▶ _Records contained in a dataset_
= = = = =

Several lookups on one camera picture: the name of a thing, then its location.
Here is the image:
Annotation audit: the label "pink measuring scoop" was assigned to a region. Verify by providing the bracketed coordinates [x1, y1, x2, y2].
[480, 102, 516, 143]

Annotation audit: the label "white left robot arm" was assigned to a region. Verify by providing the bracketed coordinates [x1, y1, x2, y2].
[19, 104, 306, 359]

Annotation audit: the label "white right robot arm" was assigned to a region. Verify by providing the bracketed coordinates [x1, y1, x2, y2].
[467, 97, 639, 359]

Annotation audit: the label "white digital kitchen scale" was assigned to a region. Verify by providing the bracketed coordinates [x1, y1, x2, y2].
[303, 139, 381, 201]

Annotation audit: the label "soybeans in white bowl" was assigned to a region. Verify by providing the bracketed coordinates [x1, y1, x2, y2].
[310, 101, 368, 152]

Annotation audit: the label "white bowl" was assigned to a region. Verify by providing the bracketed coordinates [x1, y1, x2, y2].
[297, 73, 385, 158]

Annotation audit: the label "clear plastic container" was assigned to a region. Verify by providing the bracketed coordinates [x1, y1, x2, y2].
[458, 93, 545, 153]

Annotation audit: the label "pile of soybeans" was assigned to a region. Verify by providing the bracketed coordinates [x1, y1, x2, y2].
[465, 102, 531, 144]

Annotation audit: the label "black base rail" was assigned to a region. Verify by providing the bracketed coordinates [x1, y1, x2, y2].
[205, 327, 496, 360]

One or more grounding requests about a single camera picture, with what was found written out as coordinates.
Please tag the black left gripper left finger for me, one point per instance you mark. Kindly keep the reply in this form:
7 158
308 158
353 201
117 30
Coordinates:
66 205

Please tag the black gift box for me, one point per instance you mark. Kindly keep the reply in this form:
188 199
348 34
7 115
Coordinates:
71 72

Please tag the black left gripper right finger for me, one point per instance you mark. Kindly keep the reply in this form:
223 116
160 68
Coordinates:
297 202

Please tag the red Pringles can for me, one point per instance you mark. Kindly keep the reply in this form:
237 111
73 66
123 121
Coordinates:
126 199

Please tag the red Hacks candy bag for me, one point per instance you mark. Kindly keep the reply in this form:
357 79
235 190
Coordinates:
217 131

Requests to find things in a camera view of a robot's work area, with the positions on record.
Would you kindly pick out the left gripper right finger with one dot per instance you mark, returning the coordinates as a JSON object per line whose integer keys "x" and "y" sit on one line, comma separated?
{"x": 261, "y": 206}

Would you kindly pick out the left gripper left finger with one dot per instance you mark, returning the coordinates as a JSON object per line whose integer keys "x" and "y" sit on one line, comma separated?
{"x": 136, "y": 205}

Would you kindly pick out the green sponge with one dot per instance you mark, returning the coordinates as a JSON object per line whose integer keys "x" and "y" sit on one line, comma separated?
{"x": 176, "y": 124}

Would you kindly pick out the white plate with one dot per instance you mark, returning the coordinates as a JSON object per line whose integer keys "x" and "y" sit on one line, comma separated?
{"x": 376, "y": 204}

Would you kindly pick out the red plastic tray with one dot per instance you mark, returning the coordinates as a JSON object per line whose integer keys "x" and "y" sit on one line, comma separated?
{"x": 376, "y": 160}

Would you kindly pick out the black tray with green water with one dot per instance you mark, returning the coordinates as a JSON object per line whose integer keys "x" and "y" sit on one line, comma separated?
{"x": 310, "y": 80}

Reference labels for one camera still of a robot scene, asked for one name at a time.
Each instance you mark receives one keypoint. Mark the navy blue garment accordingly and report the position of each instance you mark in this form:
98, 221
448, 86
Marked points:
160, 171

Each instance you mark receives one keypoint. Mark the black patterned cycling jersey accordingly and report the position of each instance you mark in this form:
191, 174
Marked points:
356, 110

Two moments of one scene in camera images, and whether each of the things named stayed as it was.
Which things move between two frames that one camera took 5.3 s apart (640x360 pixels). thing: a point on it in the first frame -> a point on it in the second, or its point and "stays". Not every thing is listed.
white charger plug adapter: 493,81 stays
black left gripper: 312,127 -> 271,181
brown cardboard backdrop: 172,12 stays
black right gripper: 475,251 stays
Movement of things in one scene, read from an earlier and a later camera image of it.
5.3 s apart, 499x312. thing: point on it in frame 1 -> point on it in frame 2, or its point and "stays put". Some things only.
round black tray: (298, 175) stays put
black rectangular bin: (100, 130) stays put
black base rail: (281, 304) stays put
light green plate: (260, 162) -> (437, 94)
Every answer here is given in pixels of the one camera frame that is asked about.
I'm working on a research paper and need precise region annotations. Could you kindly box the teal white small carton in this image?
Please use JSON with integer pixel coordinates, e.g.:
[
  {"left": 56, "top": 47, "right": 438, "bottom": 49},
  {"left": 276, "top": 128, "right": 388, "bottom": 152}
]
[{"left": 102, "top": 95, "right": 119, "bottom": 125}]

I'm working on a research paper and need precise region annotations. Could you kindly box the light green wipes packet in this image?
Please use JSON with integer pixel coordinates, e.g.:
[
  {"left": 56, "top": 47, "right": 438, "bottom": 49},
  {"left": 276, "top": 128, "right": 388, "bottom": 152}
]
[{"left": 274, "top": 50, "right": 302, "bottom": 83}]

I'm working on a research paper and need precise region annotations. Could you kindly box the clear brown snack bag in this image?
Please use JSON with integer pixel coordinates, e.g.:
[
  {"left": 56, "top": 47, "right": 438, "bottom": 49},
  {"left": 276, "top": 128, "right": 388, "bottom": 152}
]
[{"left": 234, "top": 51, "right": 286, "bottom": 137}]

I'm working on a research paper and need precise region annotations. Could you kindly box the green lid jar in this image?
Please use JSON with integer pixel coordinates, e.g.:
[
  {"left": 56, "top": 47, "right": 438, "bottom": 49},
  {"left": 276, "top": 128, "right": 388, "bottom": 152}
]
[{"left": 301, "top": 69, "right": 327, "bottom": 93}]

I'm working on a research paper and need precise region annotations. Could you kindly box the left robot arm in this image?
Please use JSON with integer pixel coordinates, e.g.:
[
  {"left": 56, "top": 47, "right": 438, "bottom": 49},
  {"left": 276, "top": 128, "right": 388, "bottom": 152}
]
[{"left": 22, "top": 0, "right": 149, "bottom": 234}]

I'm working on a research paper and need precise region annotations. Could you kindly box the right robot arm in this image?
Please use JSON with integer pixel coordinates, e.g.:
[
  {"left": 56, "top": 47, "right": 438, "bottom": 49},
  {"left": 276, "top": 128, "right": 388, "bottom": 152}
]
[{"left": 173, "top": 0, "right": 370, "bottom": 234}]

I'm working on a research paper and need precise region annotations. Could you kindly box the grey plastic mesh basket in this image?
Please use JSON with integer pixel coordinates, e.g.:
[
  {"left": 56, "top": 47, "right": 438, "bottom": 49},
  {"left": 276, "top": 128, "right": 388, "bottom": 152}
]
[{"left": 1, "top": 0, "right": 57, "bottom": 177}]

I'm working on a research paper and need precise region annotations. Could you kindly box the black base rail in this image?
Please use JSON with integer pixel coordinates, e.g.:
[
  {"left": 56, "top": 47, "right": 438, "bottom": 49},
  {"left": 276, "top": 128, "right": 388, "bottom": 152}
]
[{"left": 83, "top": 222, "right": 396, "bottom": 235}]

= = = = =

▶ _EXERCISE OBJECTIVE_
What is needed here is an exact transcription of the records above.

▶ _OUTPUT_
Several lookups on one camera picture: the name of a thing, then its location.
Here is the image:
Annotation audit: the label "pink measuring scoop" was assigned to a region. Verify by providing the bracketed coordinates [x1, y1, x2, y2].
[480, 102, 516, 143]

Annotation audit: the label "white left robot arm" was assigned to a region. Verify by providing the bracketed coordinates [x1, y1, x2, y2].
[19, 104, 306, 359]

Annotation audit: the label "white right robot arm" was assigned to a region. Verify by providing the bracketed coordinates [x1, y1, x2, y2].
[467, 97, 639, 359]

Annotation audit: the label "white digital kitchen scale" was assigned to a region. Verify by providing the bracketed coordinates [x1, y1, x2, y2].
[303, 139, 381, 201]

Annotation audit: the label "soybeans in white bowl" was assigned to a region. Verify by providing the bracketed coordinates [x1, y1, x2, y2].
[310, 101, 368, 152]

Annotation audit: the label "white bowl" was assigned to a region. Verify by providing the bracketed coordinates [x1, y1, x2, y2].
[297, 73, 385, 158]

Annotation audit: the label "clear plastic container" was assigned to a region. Verify by providing the bracketed coordinates [x1, y1, x2, y2].
[458, 93, 545, 153]

Annotation audit: the label "pile of soybeans" was assigned to a region. Verify by providing the bracketed coordinates [x1, y1, x2, y2].
[465, 102, 531, 144]

Annotation audit: the label "black base rail" was assigned to a region. Verify by providing the bracketed coordinates [x1, y1, x2, y2].
[205, 327, 496, 360]

One or more grounding requests about a single camera picture, with what was found written out as coordinates.
Please tag the black left gripper left finger for me, one point per instance you mark. Kindly keep the reply in this form:
7 158
308 158
353 201
117 30
Coordinates:
66 205

Please tag the black gift box for me, one point per instance you mark. Kindly keep the reply in this form:
188 199
348 34
7 115
Coordinates:
71 72

Please tag the black left gripper right finger for me, one point per instance you mark. Kindly keep the reply in this form:
223 116
160 68
Coordinates:
297 202

Please tag the red Pringles can for me, one point per instance you mark. Kindly keep the reply in this form:
237 111
73 66
123 121
Coordinates:
126 199

Please tag the red Hacks candy bag for me, one point per instance you mark. Kindly keep the reply in this form:
357 79
235 190
Coordinates:
217 131

Requests to find things in a camera view of a robot's work area, with the positions on record.
Would you kindly pick out the left gripper right finger with one dot per instance you mark, returning the coordinates as a JSON object per line whose integer keys "x" and "y" sit on one line, comma separated?
{"x": 261, "y": 206}

Would you kindly pick out the left gripper left finger with one dot per instance you mark, returning the coordinates as a JSON object per line whose integer keys "x" and "y" sit on one line, comma separated?
{"x": 136, "y": 205}

Would you kindly pick out the green sponge with one dot per instance you mark, returning the coordinates as a JSON object per line whose integer keys "x" and "y" sit on one line, comma separated?
{"x": 176, "y": 124}

Would you kindly pick out the white plate with one dot per instance you mark, returning the coordinates as a JSON object per line whose integer keys "x" and "y" sit on one line, comma separated?
{"x": 376, "y": 204}

Would you kindly pick out the red plastic tray with one dot per instance you mark, returning the coordinates as a JSON object per line whose integer keys "x" and "y" sit on one line, comma separated?
{"x": 376, "y": 160}

Would you kindly pick out the black tray with green water with one dot per instance you mark, returning the coordinates as a JSON object per line whose integer keys "x" and "y" sit on one line, comma separated?
{"x": 310, "y": 80}

Reference labels for one camera still of a robot scene, asked for one name at a time.
Each instance you mark receives one keypoint. Mark the navy blue garment accordingly and report the position of each instance you mark in this form:
98, 221
448, 86
Marked points:
160, 171

Each instance you mark receives one keypoint. Mark the black patterned cycling jersey accordingly and report the position of each instance you mark in this form:
191, 174
Marked points:
356, 110

Two moments of one scene in camera images, and whether each of the things named stayed as it was.
Which things move between two frames that one camera took 5.3 s apart (640x360 pixels). thing: a point on it in the first frame -> a point on it in the second, or its point and "stays". Not every thing is listed.
white charger plug adapter: 493,81 stays
black left gripper: 312,127 -> 271,181
brown cardboard backdrop: 172,12 stays
black right gripper: 475,251 stays
Movement of things in one scene, read from an earlier and a later camera image of it.
5.3 s apart, 499x312. thing: point on it in frame 1 -> point on it in frame 2, or its point and "stays put". Some things only.
round black tray: (298, 175) stays put
black rectangular bin: (100, 130) stays put
black base rail: (281, 304) stays put
light green plate: (260, 162) -> (437, 94)
Every answer here is given in pixels of the one camera frame that is asked about.
I'm working on a research paper and need precise region annotations. Could you kindly box the teal white small carton in this image?
Please use JSON with integer pixel coordinates, e.g.:
[
  {"left": 56, "top": 47, "right": 438, "bottom": 49},
  {"left": 276, "top": 128, "right": 388, "bottom": 152}
]
[{"left": 102, "top": 95, "right": 119, "bottom": 125}]

I'm working on a research paper and need precise region annotations. Could you kindly box the light green wipes packet in this image?
Please use JSON with integer pixel coordinates, e.g.:
[
  {"left": 56, "top": 47, "right": 438, "bottom": 49},
  {"left": 276, "top": 128, "right": 388, "bottom": 152}
]
[{"left": 274, "top": 50, "right": 302, "bottom": 83}]

I'm working on a research paper and need precise region annotations. Could you kindly box the clear brown snack bag in this image?
Please use JSON with integer pixel coordinates, e.g.:
[
  {"left": 56, "top": 47, "right": 438, "bottom": 49},
  {"left": 276, "top": 128, "right": 388, "bottom": 152}
]
[{"left": 234, "top": 51, "right": 286, "bottom": 137}]

I'm working on a research paper and need precise region annotations. Could you kindly box the green lid jar in this image?
Please use JSON with integer pixel coordinates, e.g.:
[
  {"left": 56, "top": 47, "right": 438, "bottom": 49},
  {"left": 276, "top": 128, "right": 388, "bottom": 152}
]
[{"left": 301, "top": 69, "right": 327, "bottom": 93}]

I'm working on a research paper and need precise region annotations. Could you kindly box the left robot arm in this image?
Please use JSON with integer pixel coordinates, e.g.:
[
  {"left": 56, "top": 47, "right": 438, "bottom": 49},
  {"left": 276, "top": 128, "right": 388, "bottom": 152}
]
[{"left": 22, "top": 0, "right": 149, "bottom": 234}]

I'm working on a research paper and need precise region annotations. Could you kindly box the right robot arm in this image?
Please use JSON with integer pixel coordinates, e.g.:
[
  {"left": 56, "top": 47, "right": 438, "bottom": 49},
  {"left": 276, "top": 128, "right": 388, "bottom": 152}
]
[{"left": 173, "top": 0, "right": 370, "bottom": 234}]

I'm working on a research paper and need precise region annotations. Could you kindly box the grey plastic mesh basket in this image?
Please use JSON with integer pixel coordinates, e.g.:
[
  {"left": 56, "top": 47, "right": 438, "bottom": 49},
  {"left": 276, "top": 128, "right": 388, "bottom": 152}
]
[{"left": 1, "top": 0, "right": 57, "bottom": 177}]

I'm working on a research paper and need precise region annotations. Could you kindly box the black base rail in this image?
Please use JSON with integer pixel coordinates, e.g.:
[
  {"left": 56, "top": 47, "right": 438, "bottom": 49},
  {"left": 276, "top": 128, "right": 388, "bottom": 152}
]
[{"left": 83, "top": 222, "right": 396, "bottom": 235}]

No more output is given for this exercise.